Sur le collage de plans scotchés, de billets, Juan Gris des matins roses, qui orne la pochette du disque, on aperçoit l’abside, le déambulatoire, les colonnades d’une cathédrale qu’on imagine plus intérieure que physique. François Lana, qui a étudié partout et a atterri à Zurich, la trentaine affirmée et la démarche lente, rejoint une longue histoire du jazz fasciné par l’architecture.

On se souvient de Cecil Taylor, dans sa grande maison de pierre brune, qui parlait des ponts suspendus au-dessus de l’Hudson River, de Calatrava, comme d’une inspiration décisive en matière de musique. Le jazz, on le voit chez Monk, chez Parker, on le sent aussi chez Keith Jarrett, est une chose mouvante qui a relation avec le solide.

Le disque Cathédrale est donc un délice de bâtisseur – Lana a même étudié un temps la discipline. Il est aussi une fresque héroïque qui rappelle la malice monkienne et l’immense culture mise au service de l’enfance éternelle, d’un pianiste qu’on n’oublie pas: Andrew Hill, auquel Lana dédie son deuxième morceau.

Economie monacale

Hill, dans sa grande maison de pierre brune au New Jersey, passait ses matinées à jouer Chopin et Bach; sa musique devait beaucoup à l’art du contrepoint, à la fugue, à cet art de la comptine qui est aussi celui des motifs répétés, du quinconce, du déséquilibre et de l’enracinement. Lana est le rejeton surdoué de ce goût éperdu du jeu.

Lire aussi:  Trois trios qui portent haut les couleurs du jazz romand

Ce trio – avec le Veveysan Fabien Iannone à la basse, l’Anglais Phelan Burgoyne à la batterie – fomente des plans que ses membres s’amusent à effacer. Il est une bataille entre les lignes de force et leur entremêlement, un fil d’Ariane pris dans les griffes d’un chat brigand. Chaos Momentum, de ce point de vue, est une pièce qui retourne ses intentions, encourage ses propres effondrements.

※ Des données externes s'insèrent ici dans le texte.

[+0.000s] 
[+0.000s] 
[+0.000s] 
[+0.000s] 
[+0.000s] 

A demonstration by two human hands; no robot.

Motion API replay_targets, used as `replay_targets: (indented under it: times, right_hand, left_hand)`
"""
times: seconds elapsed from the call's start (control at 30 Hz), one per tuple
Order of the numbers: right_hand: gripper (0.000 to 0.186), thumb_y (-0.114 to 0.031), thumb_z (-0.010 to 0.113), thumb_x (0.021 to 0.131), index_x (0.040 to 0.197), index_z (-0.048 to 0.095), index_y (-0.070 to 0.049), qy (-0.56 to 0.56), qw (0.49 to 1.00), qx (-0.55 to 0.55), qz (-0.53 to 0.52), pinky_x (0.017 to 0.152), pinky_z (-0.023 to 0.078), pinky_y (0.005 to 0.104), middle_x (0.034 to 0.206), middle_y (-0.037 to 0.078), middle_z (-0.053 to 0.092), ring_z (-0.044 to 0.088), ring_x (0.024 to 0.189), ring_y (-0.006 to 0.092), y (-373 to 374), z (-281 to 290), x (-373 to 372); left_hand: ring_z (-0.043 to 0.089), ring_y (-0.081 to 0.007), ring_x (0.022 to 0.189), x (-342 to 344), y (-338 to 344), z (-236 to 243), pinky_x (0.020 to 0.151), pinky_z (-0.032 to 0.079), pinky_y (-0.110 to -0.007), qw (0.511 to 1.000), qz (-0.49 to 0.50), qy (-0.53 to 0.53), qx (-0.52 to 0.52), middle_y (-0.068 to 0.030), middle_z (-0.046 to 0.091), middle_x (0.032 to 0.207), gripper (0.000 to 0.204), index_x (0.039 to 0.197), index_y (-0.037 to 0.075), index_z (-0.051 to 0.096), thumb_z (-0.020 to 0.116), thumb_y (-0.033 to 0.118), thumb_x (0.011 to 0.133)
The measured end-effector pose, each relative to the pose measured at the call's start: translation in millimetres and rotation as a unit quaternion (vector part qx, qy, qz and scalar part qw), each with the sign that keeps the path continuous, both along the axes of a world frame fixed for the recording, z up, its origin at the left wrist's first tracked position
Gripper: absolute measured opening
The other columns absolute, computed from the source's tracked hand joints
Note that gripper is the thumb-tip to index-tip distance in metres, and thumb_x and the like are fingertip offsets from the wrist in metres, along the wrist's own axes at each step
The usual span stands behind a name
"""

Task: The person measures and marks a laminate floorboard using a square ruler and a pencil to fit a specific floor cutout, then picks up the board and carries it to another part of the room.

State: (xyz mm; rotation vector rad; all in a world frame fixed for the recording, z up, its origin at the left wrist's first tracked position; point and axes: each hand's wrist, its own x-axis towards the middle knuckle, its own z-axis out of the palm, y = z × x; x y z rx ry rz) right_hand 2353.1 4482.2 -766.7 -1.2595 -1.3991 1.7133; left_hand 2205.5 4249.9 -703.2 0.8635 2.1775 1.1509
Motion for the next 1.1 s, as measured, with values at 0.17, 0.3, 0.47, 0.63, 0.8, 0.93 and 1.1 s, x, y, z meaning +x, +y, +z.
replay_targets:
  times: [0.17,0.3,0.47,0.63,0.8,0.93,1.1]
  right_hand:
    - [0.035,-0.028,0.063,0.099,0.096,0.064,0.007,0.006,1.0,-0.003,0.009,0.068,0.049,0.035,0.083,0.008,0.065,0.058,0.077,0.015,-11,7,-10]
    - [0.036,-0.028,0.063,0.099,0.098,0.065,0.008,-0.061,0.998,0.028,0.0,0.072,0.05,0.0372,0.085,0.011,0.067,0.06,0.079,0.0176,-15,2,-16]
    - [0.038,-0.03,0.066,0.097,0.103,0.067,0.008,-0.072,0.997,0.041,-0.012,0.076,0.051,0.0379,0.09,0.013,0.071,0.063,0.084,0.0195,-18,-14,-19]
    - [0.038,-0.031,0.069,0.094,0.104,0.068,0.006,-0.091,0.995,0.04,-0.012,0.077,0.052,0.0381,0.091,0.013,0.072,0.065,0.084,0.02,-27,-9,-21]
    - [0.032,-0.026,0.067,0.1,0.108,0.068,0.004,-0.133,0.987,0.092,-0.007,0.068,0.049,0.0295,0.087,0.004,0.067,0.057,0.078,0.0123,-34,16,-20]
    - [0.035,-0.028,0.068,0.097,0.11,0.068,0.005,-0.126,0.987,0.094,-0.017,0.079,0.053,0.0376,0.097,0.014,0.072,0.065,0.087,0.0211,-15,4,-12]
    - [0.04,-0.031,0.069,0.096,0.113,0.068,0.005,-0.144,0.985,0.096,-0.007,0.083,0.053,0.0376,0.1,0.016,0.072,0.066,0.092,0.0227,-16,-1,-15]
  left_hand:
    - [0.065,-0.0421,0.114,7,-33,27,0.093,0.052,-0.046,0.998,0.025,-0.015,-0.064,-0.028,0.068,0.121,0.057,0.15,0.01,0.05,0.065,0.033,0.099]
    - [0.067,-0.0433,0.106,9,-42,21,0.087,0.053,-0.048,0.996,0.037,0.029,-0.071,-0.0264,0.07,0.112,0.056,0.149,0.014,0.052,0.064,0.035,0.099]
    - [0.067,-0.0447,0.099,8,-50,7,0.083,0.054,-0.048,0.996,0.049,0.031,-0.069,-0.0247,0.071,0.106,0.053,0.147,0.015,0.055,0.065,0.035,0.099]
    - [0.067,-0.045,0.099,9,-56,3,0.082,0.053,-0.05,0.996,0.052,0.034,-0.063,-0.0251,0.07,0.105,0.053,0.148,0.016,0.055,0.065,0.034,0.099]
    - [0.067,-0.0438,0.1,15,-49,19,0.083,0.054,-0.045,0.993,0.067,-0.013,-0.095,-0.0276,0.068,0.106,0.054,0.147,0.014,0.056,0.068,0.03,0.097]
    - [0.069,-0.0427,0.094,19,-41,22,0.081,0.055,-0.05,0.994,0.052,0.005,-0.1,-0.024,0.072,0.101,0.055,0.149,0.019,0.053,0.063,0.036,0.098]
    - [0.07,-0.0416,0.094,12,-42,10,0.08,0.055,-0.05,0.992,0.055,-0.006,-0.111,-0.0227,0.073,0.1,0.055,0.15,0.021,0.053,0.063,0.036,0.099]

On aime chez Lana son piano faussement contenu, d’une économie monacale, qui ne semble céder à aucun lyrisme, mais qui en réalité suscite dans le même instant le rire et l’effroi. A bien des égards, ce disque d’une maturité folle, beau comme un rêve différé, raconte cette année de distance prise et d’intentions démasquées.


François Lana Trio, «Cathédrale» (Leo Records).